> [Aim of the exercise]:
Could you please write out the data shown below, exactly and in full?

Source records
************

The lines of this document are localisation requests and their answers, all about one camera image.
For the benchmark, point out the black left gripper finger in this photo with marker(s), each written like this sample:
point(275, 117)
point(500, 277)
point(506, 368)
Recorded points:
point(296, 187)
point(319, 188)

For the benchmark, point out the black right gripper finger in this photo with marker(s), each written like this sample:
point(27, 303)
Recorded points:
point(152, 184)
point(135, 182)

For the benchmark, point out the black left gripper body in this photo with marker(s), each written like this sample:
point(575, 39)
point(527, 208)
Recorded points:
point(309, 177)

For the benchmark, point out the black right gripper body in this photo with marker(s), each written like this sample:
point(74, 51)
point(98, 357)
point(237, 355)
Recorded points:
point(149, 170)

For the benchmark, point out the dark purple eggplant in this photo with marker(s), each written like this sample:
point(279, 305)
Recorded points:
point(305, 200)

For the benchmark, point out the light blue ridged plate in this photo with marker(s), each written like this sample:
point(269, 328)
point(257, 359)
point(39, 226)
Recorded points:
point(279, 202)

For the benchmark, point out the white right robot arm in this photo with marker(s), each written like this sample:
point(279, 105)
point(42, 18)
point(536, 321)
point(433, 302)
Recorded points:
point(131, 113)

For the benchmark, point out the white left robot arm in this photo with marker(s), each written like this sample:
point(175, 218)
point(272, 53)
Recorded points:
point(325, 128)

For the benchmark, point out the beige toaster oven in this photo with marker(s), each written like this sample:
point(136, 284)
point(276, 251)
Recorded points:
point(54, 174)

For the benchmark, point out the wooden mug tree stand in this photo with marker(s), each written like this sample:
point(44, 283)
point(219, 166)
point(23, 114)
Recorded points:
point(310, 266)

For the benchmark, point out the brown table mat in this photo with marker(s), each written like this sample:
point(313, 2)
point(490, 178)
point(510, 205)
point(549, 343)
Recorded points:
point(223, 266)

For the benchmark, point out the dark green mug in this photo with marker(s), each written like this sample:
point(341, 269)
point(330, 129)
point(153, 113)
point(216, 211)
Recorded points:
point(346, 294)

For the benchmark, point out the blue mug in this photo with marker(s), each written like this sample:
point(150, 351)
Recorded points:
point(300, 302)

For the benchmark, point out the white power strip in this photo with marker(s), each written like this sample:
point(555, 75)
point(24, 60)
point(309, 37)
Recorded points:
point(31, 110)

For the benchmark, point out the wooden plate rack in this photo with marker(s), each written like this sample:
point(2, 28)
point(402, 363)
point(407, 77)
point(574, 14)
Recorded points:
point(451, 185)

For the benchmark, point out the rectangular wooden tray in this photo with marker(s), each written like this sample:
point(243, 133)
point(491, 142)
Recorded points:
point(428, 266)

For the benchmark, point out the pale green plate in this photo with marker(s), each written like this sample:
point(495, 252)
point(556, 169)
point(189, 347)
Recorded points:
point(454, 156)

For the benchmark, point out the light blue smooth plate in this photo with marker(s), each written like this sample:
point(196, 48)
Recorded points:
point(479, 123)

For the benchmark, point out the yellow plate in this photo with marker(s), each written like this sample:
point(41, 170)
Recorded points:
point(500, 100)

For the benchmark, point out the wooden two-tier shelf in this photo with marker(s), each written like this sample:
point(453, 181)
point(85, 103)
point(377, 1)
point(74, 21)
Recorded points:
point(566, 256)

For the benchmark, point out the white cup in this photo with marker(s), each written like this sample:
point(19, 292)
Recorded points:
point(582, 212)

************

> [Finished task]:
The lines of this document are localisation requests and their answers, all about one camera image.
For the benchmark, point out the black left gripper finger in this photo with marker(s), each written like this sample:
point(275, 117)
point(500, 277)
point(506, 368)
Recorded points:
point(296, 187)
point(319, 188)

For the benchmark, point out the black right gripper finger in this photo with marker(s), each written like this sample:
point(27, 303)
Recorded points:
point(152, 184)
point(135, 182)

For the benchmark, point out the black left gripper body in this photo with marker(s), each written like this sample:
point(575, 39)
point(527, 208)
Recorded points:
point(309, 177)

For the benchmark, point out the black right gripper body in this photo with marker(s), each written like this sample:
point(74, 51)
point(98, 357)
point(237, 355)
Recorded points:
point(149, 170)

For the benchmark, point out the dark purple eggplant in this photo with marker(s), each written like this sample:
point(279, 305)
Recorded points:
point(305, 200)

For the benchmark, point out the light blue ridged plate in this photo with marker(s), each written like this sample:
point(269, 328)
point(257, 359)
point(39, 226)
Recorded points:
point(279, 202)

For the benchmark, point out the white right robot arm in this photo with marker(s), each written like this sample:
point(279, 105)
point(42, 18)
point(536, 321)
point(433, 302)
Recorded points:
point(131, 113)

For the benchmark, point out the white left robot arm in this photo with marker(s), each written like this sample:
point(175, 218)
point(272, 53)
Recorded points:
point(325, 128)

For the benchmark, point out the beige toaster oven in this photo with marker(s), each written like this sample:
point(136, 284)
point(276, 251)
Recorded points:
point(54, 174)

For the benchmark, point out the wooden mug tree stand in this photo with marker(s), each written like this sample:
point(44, 283)
point(219, 166)
point(23, 114)
Recorded points:
point(310, 266)

For the benchmark, point out the brown table mat in this photo with marker(s), each written like this sample:
point(313, 2)
point(490, 178)
point(510, 205)
point(549, 343)
Recorded points:
point(223, 266)

For the benchmark, point out the dark green mug in this photo with marker(s), each written like this sample:
point(341, 269)
point(330, 129)
point(153, 113)
point(216, 211)
Recorded points:
point(346, 294)

For the benchmark, point out the blue mug in this photo with marker(s), each written like this sample:
point(150, 351)
Recorded points:
point(300, 302)

For the benchmark, point out the white power strip in this photo with marker(s), each written like this sample:
point(555, 75)
point(24, 60)
point(309, 37)
Recorded points:
point(31, 110)

For the benchmark, point out the wooden plate rack in this photo with marker(s), each written like this sample:
point(2, 28)
point(402, 363)
point(407, 77)
point(574, 14)
Recorded points:
point(451, 185)

For the benchmark, point out the rectangular wooden tray in this photo with marker(s), each written like this sample:
point(243, 133)
point(491, 142)
Recorded points:
point(428, 266)

For the benchmark, point out the pale green plate in this photo with marker(s), each written like this sample:
point(495, 252)
point(556, 169)
point(189, 347)
Recorded points:
point(454, 156)

For the benchmark, point out the light blue smooth plate in this photo with marker(s), each written like this sample:
point(196, 48)
Recorded points:
point(479, 123)

For the benchmark, point out the yellow plate in this photo with marker(s), each written like this sample:
point(41, 170)
Recorded points:
point(500, 100)

For the benchmark, point out the wooden two-tier shelf in this photo with marker(s), each written like this sample:
point(453, 181)
point(85, 103)
point(377, 1)
point(74, 21)
Recorded points:
point(566, 256)

For the benchmark, point out the white cup in this photo with marker(s), each written like this sample:
point(19, 292)
Recorded points:
point(582, 212)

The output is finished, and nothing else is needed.